Esas No: 2021/2965
Karar No: 2022/18
Karar Tarihi: 17.01.2022
Danıştay İdare Dava Daireleri Kurulu 2021/2965 Esas 2022/18 Karar Sayılı İlamı
DANIŞTAY İDARİ DAVA DAİRELERİ KURULU 2021/2965 E. , 2022/18 K."İçtihat Metni"
T.C.
D A N I Ş T A Y
İDARİ DAVA DAİRELERİ KURULU
Esas No : 2021/2965
Karar No : 2022/18
TEMYİZ EDEN (DAVACI) : ...
VEKİLİ : Av. ....
KARŞI TARAF (DAVALILAR) : 1- ... Bakanlığı
VEKİLİ : Hukuk Müşaviri ...
2- ...
VEKİLİ : Av. ...
İSTEMİN KONUSU :Danıştay Sekizinci Dairesinin 26/05/2021 tarih ve E:2018/2974, K:2021/2685 sayılı kararının temyizen incelenerek bozulması istenilmektedir.
YARGILAMA SÜRECİ :
Dava konusu istem: Aksaray Şehit Önder Güzel Polis Meslek Eğitim Merkezine geçici kaydı yapılan davacı tarafından, Emniyet Teşkilatı Sağlık Şartları Yönetmeliği’nde belirtilen sağlık şartını taşımadığından bahisle okulla ilişiğinin kesilmesine ilişkin işlem ile dayanağı Emniyet Teşkilatı Sağlık Şartları Yönetmeliği’nin Ek-3/11-A-1 maddesindeki “Ruhsal yönden sağlam olacaktır.
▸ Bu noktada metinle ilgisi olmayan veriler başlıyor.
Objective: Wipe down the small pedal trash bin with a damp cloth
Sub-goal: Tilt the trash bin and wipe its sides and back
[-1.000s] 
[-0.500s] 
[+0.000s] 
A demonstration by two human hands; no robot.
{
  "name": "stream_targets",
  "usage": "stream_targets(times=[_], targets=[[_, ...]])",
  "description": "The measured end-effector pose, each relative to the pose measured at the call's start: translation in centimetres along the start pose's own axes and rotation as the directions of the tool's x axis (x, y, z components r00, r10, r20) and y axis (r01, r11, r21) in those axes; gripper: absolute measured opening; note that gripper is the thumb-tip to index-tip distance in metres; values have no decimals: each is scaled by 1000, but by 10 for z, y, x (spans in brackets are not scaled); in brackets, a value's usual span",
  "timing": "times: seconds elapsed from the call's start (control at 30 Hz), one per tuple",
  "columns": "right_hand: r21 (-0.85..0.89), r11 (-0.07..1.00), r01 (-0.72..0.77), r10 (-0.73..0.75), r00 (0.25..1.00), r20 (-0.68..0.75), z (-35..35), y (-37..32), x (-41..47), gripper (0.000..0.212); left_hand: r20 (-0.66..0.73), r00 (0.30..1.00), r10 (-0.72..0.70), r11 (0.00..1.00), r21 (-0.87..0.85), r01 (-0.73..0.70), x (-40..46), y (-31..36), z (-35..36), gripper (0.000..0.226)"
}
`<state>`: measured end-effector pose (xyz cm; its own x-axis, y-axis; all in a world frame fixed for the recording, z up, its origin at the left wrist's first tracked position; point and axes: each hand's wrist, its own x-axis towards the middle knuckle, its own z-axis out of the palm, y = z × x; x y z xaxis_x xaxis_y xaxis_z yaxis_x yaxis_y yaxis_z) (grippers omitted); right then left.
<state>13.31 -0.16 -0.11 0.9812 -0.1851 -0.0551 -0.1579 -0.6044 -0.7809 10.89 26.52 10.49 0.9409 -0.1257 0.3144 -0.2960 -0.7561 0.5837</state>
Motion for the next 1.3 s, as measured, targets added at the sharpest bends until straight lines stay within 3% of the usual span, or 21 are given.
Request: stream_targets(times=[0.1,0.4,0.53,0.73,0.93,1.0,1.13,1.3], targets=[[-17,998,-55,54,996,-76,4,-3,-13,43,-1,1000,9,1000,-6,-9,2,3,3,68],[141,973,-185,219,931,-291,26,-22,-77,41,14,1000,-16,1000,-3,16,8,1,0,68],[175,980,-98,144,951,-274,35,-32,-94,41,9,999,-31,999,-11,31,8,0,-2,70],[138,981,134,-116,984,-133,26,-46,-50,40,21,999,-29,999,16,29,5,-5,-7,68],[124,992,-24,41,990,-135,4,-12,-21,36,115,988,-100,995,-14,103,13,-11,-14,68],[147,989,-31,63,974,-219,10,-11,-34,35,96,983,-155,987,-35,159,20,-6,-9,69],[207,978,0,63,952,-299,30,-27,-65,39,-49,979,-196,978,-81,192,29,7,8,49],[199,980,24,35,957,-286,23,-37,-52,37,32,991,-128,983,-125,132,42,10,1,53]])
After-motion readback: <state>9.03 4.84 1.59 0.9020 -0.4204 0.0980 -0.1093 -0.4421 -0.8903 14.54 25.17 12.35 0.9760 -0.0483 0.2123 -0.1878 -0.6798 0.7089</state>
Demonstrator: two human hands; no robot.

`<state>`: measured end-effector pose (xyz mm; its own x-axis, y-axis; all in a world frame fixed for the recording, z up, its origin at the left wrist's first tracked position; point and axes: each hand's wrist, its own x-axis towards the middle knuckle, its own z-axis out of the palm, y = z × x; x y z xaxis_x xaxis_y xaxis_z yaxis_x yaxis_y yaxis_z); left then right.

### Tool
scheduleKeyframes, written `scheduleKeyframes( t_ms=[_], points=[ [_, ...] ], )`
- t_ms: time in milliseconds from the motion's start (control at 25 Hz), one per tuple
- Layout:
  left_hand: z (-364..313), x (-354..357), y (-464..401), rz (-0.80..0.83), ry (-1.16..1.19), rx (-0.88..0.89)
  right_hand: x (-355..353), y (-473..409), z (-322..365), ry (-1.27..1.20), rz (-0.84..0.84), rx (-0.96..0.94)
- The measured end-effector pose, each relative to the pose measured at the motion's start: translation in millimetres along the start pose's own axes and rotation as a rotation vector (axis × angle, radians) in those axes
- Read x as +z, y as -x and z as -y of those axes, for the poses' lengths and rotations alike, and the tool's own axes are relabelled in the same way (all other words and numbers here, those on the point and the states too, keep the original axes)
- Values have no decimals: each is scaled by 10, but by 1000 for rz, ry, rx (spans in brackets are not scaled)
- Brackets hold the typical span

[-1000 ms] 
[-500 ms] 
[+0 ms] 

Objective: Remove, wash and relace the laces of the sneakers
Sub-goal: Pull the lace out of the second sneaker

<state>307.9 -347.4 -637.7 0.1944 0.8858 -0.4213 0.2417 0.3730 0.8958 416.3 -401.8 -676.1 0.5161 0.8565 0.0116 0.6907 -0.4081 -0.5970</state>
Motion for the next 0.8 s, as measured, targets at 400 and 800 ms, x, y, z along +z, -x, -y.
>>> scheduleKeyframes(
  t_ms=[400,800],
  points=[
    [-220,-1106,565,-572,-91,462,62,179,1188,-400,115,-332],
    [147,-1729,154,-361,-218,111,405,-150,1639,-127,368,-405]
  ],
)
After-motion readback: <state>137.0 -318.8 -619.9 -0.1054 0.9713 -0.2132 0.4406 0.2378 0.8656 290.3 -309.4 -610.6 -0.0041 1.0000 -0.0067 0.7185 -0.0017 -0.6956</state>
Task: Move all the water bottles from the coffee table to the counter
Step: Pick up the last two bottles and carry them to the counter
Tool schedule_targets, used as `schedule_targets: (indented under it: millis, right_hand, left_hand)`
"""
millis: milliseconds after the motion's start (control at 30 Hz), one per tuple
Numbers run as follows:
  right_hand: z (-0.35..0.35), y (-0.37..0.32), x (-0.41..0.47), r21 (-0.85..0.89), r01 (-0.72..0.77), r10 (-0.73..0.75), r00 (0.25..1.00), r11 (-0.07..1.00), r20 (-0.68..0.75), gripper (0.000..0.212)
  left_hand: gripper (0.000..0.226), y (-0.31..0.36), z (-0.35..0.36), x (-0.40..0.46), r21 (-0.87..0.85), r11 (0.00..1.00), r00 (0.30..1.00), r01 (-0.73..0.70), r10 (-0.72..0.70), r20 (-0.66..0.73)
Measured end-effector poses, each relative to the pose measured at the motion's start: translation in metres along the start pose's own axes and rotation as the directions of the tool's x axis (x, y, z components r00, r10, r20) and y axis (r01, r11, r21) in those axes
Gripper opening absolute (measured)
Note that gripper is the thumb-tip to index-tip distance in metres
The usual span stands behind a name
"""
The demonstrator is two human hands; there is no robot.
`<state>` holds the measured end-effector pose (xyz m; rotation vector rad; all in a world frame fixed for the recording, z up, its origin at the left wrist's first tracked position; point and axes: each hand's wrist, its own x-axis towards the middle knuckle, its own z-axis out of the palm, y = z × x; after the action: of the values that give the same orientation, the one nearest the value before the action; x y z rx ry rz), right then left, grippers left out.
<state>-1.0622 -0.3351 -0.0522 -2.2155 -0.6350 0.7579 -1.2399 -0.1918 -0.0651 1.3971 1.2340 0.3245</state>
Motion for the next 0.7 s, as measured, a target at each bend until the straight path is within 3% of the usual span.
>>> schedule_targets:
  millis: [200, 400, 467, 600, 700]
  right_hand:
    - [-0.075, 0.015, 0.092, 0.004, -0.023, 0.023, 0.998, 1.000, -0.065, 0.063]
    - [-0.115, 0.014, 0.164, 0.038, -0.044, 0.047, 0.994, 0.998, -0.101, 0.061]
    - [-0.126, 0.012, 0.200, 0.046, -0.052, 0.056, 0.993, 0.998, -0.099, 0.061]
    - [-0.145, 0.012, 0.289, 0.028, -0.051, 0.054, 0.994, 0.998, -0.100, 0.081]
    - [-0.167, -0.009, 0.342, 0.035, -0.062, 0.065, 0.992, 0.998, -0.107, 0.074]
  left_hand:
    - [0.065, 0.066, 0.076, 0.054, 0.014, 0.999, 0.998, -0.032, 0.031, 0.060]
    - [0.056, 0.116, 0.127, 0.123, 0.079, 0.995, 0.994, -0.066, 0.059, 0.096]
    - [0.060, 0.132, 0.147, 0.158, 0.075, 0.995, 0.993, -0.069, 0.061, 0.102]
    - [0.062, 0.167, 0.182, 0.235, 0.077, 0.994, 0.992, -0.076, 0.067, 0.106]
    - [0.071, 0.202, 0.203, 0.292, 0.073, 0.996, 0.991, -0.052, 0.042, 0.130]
Geçmişinde ve halen hiçbir ruhsal hastalık, intihar girişimi, hafif ve orta derecede konuşma bozuklukları ve kişilik bozukluğu olmayacaktır, bulunması durumunda öğrenciliğe engeldir” hükmünde yer alan “Geçmişinde ve” ibaresinin iptali istenilmiştir.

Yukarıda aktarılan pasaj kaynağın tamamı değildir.